Grief and God in the Texas Hill Country
Love, Honor, and Hard Questions for Central Texas
Some will say this is not the time for questions. I say it is exactly the time. When the water recedes, truth must be found and honored.
Dear Readers,
I love Kerr County people. I have spent a good deal of time there. A Virginian in the Texas Hill Country. I grieve with them because I know them. I have wept with them before, eulogized family there. Nearly 100 people in Central Texas, including over two dozen from Camp Mystic, a private Christian summer camp for girls, were lost. In the past, we would have had headlines that read, “100 Souls Lost in Tragic Floods.” I think I prefer the old headlines that emphasized “souls” as an appreciation of human life, but I want to offer more than a historian’s sentimentality.
For Christians who wonder where God was during the Texas floods, He was in the same place He was during the 2004 great tsunami in Asia, during the droughts in Africa, during Hurricane Katrina. Natural disasters have happened for all of recorded history, and if you never wondered where God was when it happened to others, why should that change when it happens to you?
The truth is, God has given humans the capacity for organization, planning, and preparedness. For good government. When a tragedy of this scale occurs, it is not impious to ask if there was a failure by the authorities, and if so, who failed and how. It is a duty. Do so to honor the counselors and girls, and neighbors who died trying to save one another. They gave the utmost for one another.
This is a tragedy. It is not good.
If the government was not prepared, if its citizens were not contacted and warned when they could have been, then it is appropriate to grieve and to rage and to demand accountability. Those who caution you against such feelings wish to protect from scrutiny the political figures whom they support and do not want weakened. That is a cruelty pretending to be responsible sympathy. It asks grieving people to stay quiet so that no one in power is made uncomfortable. That is not pastoral. It is political calculation in religious language.
It is right for the people of Kerr County and the other impacted areas to demand an assessment of the local, state, and yes, the federal governments’ responses to the weather threat before and during the flooding of the Guadalupe River. This is not a denial of grief. It is a call to consistency. Faith is not a shield against reality. It has, in fact, been the opposite. Faith calls for a confrontation with reality. Grief can and must coexist with clarity. Christians are not exempt from the sorrows of the world, and they are certainly not exempt from the responsibilities that sorrow brings. They are called to use their faith to face those responsibilities with resolve.
There is no justifying the loss of lives, young and old. It is tragedy and catastrophe. Let no one attempt to negate the sorrow nor make the weeping feel guilty for any anger they may feel at the response. Seek and get the truth in love. Grieve deeply because it is called for. Cry because it is justified. Lament because this is a time of lamentation.

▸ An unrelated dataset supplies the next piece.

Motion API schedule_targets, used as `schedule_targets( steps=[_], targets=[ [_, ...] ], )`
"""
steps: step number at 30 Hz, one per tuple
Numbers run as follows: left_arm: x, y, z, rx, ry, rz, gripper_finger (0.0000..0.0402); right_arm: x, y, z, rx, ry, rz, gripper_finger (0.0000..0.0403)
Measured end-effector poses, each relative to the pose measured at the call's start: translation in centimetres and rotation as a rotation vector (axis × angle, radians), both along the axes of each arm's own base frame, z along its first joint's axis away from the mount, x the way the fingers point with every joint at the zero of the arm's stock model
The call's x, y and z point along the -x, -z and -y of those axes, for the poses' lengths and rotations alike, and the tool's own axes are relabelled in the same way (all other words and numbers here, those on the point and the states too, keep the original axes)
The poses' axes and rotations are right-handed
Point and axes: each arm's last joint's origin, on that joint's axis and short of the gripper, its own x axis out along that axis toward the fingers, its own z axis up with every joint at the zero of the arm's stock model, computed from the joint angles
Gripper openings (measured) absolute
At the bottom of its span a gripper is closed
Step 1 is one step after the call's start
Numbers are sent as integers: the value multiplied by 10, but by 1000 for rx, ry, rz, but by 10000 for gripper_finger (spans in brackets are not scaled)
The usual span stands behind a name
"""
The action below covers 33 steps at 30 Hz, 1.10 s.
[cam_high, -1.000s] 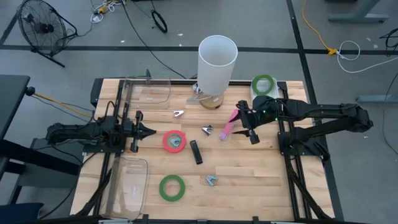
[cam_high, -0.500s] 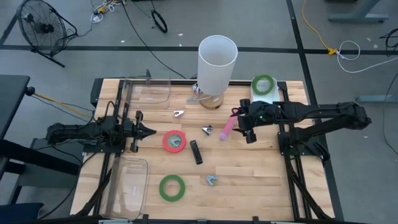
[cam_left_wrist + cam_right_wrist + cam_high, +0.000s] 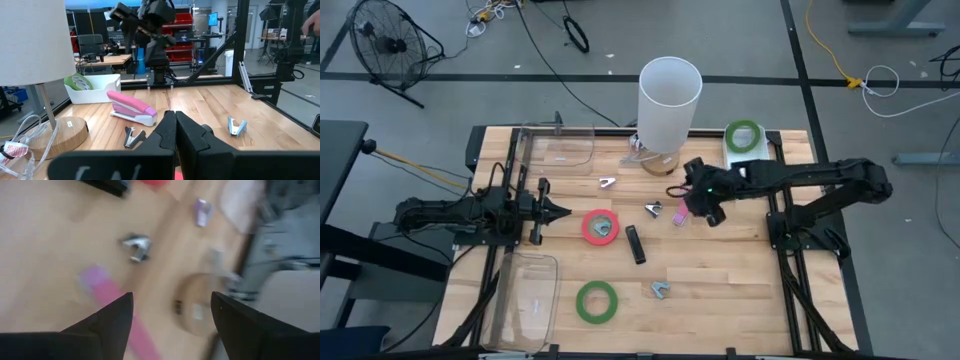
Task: Pick and place Stapler, Stapler remover, tape
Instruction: Put the pink stapler into the top transparent bin
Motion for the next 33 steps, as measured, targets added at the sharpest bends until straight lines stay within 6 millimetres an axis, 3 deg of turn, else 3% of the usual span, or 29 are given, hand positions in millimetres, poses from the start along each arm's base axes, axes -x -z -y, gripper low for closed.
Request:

Grief does not negate the duty to get to the bottom of what happened. You can grieve and rage at the same time and do both to good effect. As you do so, love your neighbors, and honor their love for you.


As always, thoughtful and relevant. I once heard a pastor talking about Disasters, evil, and God. He made the point that God never promised that bad things wouldn't happen, just that He would be beside us in the storms and travails of life. And as Christ was incarnate as both Man and God, he I am sure saw and experienced plenty of both and felt them as we feel them. This of course flies in the face of those who would wish to blame God or who would ridicule those of us who trust in God's faithfulness. It is not we who are shortsighted, we see not only this earthly trouble filled life before, but also God's promise of a future life.
While the timing and extent of the flood last week in the Hill Country was unusual, it was not unprecedented and warning of potential flash flooding was broadcast, the NWS didn't fail. In 1987, a similar though not as intense storm killed 10. What set this most recent disaster apart were two factors. First, the amount of rain that fell exceeded the NWS's predictions both in terms of the amount of rain and the speed with which it fell. The second is the amount of development with new recreational camps and activity in an area known for flash flooding.
Despite the technological advances in weather forecasting, the actual weather is unpredictable. They knew in advance there would be significant rainfall, but the extent and speed of that rainfall was unknowable. Perhaps, the second factor is a case of human hubris, it's happened before but 'we're so much smarter now,' just as with continued development in areas prone to wildfire (especially with environmental practices that actually encourage wildfires by removing underbrush and controlled burning combined with deteriorated electrical infrastructure), we continue to build in areas with significant known natural disaster potential, the hills of Southern California, the beaches of Florida, and to a lesser extent, the Hill Country of Texas.